Dari persamaan pemaknaan tradisi kebudayaan Timor dan Karo, ada juga perbedaan antara kedua tradisi ini. Perbedaan tersebut adalah mengenai cara, bentuk, dan pemaknaan tradisi tersebut. Salah satu contoh dari pemaknaan masyarakat Timor yang memberikan penghormatan kepada beras atau nasi sampai sampai apabila nasi yang terjatuh merupakan penghinaan kepada roh nasi tersebut. Dalam masyarakat Karo, beras dianggap pemersatu dalam keluarga (beras meciho) dan dibuang atau ditabur-taburkan ke atas kepala.
Sama halnya dengan pesta-pesta adat yang diiringi oleh gendang yang dinamakan gendang pengalo-ngalo begu oleh masyarakat Karo. Pemaknaan yang lama itu harus diubah bukan gendang tersebut yang dihilangkan.
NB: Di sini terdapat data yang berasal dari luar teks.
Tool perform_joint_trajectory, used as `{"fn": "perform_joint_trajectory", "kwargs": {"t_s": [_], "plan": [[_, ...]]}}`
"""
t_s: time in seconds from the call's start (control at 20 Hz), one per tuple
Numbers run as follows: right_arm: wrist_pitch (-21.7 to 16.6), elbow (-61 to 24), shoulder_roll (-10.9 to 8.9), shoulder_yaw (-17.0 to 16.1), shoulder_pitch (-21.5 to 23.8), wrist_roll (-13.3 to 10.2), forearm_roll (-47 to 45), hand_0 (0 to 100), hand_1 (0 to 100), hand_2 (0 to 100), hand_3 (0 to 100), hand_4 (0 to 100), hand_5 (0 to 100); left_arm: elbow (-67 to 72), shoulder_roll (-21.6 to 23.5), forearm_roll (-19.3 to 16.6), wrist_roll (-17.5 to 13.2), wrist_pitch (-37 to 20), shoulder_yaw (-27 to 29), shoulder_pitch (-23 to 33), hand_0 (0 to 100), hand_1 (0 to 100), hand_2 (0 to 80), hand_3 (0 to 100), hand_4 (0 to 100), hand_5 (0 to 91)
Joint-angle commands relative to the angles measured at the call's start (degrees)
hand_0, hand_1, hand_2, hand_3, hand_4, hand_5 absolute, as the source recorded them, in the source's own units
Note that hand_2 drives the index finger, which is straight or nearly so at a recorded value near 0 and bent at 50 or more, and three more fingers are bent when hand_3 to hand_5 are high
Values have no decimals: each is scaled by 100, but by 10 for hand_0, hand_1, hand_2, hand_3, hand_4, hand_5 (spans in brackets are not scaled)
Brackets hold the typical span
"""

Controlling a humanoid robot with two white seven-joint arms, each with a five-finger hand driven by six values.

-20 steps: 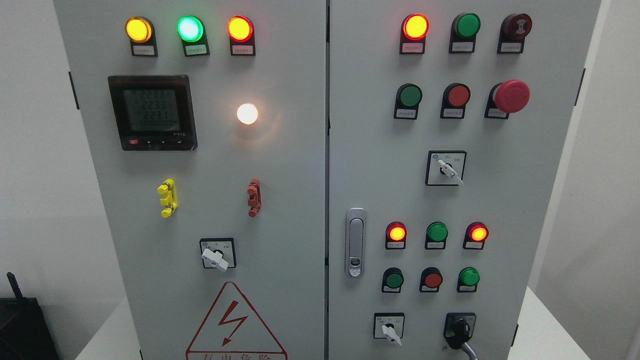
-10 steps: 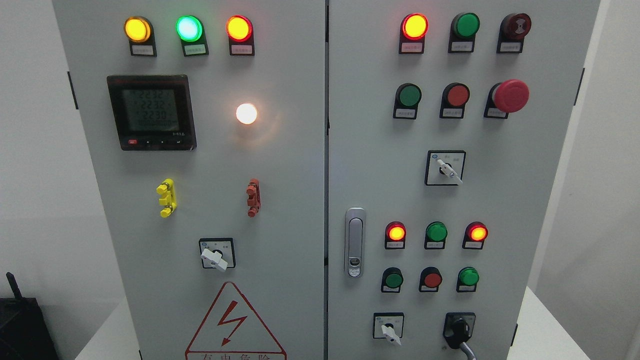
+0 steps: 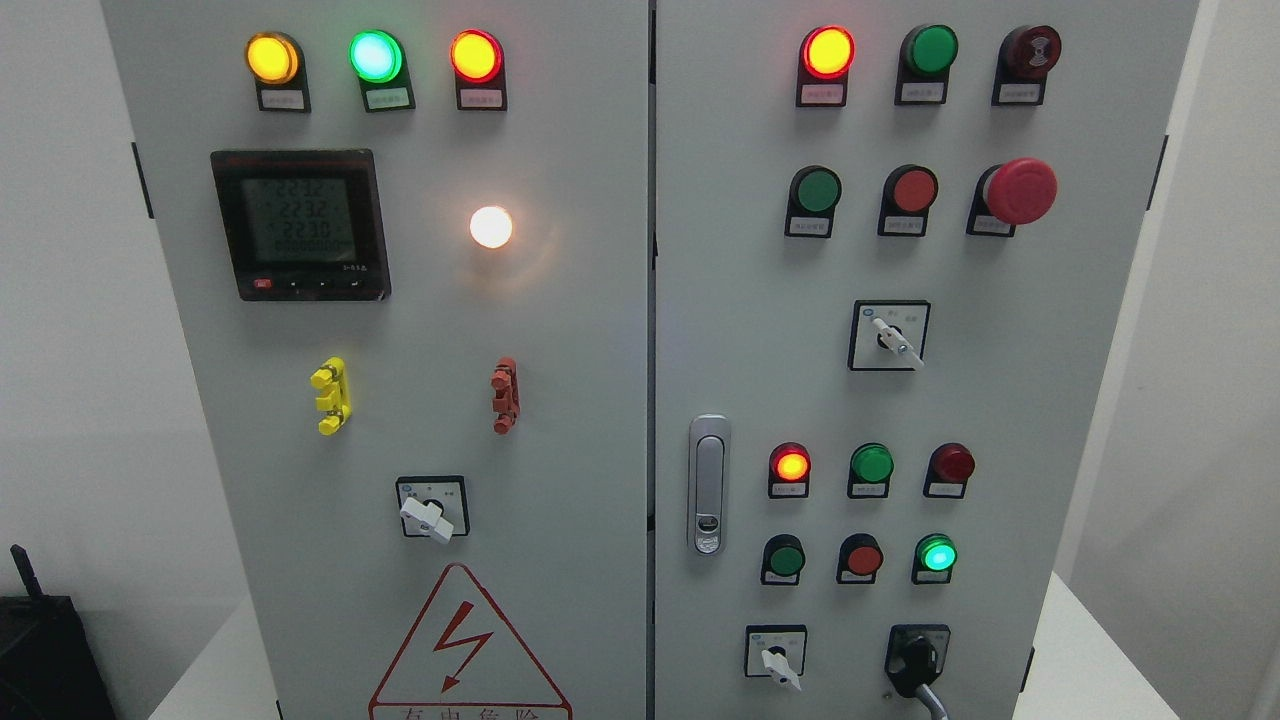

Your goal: Trip black knob to open circuit

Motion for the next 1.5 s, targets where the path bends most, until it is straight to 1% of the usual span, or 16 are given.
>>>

Pemaknaan tersebutlah yang harus dirubah adalah tentang kepercayaan kepada roh-roh halus digantih dengan rasa pengucapan syukur, musik pengiring pesta, dan lain sebagainya. Jadi, setiap kebudayaan itu bukanlah untuk dihilangkan melainkan untuk dirubah pemaknaannya.  
Untuk menghasilkan teologi yang kontekstual, yakni membuat pemberitaan firman menjadi alat yang efektif untuk membuat manusia hidup dalam situasi konkret dalam ketaatan kepada Allah, dan hidup dari anugerah, maka pengalaman-pengalam pendengar firman itu harus pula diperhatikan. Pengalaman-pengalaman, nyanyian-nyanyian, dongeng-dongen, air mata dan penderitaan harus dikaitkan dengan teologi Alkitabah. Jika kita melihat dari segi persembahan, ada suatu kebudayaan setempat yang belum bisa memberikan persembahan berupa materi atau uang tetapi hasil buah-buahan dan sayur-sayuran. Apakah hal tersebut harus diubah? Tentulah tidak mungkin.
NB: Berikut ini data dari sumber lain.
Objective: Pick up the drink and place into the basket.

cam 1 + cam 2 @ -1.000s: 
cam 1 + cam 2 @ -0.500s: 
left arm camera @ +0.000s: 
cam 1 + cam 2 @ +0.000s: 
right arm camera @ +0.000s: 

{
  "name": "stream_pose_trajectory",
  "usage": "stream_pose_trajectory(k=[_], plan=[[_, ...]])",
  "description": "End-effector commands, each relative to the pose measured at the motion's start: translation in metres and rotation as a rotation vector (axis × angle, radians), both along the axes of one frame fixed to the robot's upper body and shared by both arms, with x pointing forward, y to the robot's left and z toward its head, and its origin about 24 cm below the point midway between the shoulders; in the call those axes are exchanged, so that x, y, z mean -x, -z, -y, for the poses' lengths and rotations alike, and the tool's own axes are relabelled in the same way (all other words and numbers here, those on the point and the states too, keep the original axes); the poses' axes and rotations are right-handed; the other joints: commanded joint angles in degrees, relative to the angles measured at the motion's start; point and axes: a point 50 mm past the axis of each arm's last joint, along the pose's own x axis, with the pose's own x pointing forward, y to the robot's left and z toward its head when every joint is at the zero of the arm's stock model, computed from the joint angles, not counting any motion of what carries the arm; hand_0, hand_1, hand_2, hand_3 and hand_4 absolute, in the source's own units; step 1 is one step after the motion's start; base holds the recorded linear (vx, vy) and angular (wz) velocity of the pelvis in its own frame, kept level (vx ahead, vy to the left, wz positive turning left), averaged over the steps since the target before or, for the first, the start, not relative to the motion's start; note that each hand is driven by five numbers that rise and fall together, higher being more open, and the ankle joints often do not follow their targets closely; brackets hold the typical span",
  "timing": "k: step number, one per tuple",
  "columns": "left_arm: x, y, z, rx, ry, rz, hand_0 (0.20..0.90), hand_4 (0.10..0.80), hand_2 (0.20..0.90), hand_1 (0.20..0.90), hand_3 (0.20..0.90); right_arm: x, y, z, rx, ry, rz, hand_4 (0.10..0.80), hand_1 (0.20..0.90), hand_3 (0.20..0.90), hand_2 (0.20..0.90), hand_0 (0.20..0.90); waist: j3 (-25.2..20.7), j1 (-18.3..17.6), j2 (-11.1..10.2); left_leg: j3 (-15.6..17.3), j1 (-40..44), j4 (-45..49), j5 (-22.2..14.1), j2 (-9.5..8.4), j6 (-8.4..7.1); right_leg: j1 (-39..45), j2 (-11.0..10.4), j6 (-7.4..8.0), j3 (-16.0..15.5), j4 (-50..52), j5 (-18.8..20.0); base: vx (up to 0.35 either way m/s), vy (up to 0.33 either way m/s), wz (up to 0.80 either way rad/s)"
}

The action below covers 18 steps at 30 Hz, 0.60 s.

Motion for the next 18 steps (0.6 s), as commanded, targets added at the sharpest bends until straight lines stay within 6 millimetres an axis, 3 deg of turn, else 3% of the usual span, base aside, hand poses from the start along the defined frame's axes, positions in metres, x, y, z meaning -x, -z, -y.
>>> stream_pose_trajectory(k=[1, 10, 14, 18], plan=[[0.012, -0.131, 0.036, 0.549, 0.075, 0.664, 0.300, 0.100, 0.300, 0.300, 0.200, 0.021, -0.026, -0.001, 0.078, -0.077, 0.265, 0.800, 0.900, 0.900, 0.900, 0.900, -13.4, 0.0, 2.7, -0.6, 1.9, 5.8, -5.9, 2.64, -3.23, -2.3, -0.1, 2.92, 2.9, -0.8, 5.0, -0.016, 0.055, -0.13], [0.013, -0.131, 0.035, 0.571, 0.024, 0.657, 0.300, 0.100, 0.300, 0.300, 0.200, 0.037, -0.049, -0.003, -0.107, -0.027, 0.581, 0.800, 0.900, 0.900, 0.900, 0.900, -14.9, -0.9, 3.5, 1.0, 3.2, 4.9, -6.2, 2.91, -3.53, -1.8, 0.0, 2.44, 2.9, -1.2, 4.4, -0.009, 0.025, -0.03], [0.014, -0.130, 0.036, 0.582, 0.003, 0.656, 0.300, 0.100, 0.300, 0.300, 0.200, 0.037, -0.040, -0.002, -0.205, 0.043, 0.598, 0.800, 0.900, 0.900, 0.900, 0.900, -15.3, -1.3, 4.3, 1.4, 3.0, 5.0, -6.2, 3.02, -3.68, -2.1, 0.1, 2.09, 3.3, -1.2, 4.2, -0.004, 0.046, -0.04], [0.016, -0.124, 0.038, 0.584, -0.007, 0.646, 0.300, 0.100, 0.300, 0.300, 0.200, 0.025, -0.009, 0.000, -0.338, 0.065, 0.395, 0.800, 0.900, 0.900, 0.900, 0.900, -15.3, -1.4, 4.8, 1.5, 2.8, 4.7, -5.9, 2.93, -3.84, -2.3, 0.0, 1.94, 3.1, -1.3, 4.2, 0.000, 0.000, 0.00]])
Seorang tokoh ternama F.D. Schleirmacher berpendapat bahwa perasaan religius adalah hal yang terutama dan teologi bersifat derivatif. Ia harus secara konstan diperbaharui sesuai perubahan-perubahan di dalam komunitas Kristen. Baginya, tradisi perlu dikarenakan ia adalah pengalaman komunitas Kristen pada masa lalu yang kontenporer dan perlu diuji dengan pengalaman Kristen pada masa kini. Jadi dapat disimpulkan bahwa bagi Schleirmacher ada unsur-unsur tradisi teologi, kebudayaan kontenporer, dan pengalaman religius di dalam berteologi.
Kesimpulan dari keseluruhan pembahasan tentang Theologi dan kebudayaan adalah sesuatu yang dianggap perlu dan bukan untuk dihilangkan. Yang perlu adalah diperbaharui secara pemaknaannya agar tradisi-tradisi atau kebudayaan-kebudayaa yang bersifat mistis (kepercayaan kepada roh-roh) tersebut berubah menjadi karya Allah yang bekerja dalam kebudayaan tersebut, agar manusia yang berbudaya tersebut mempermuliakan nama Tuhan saja.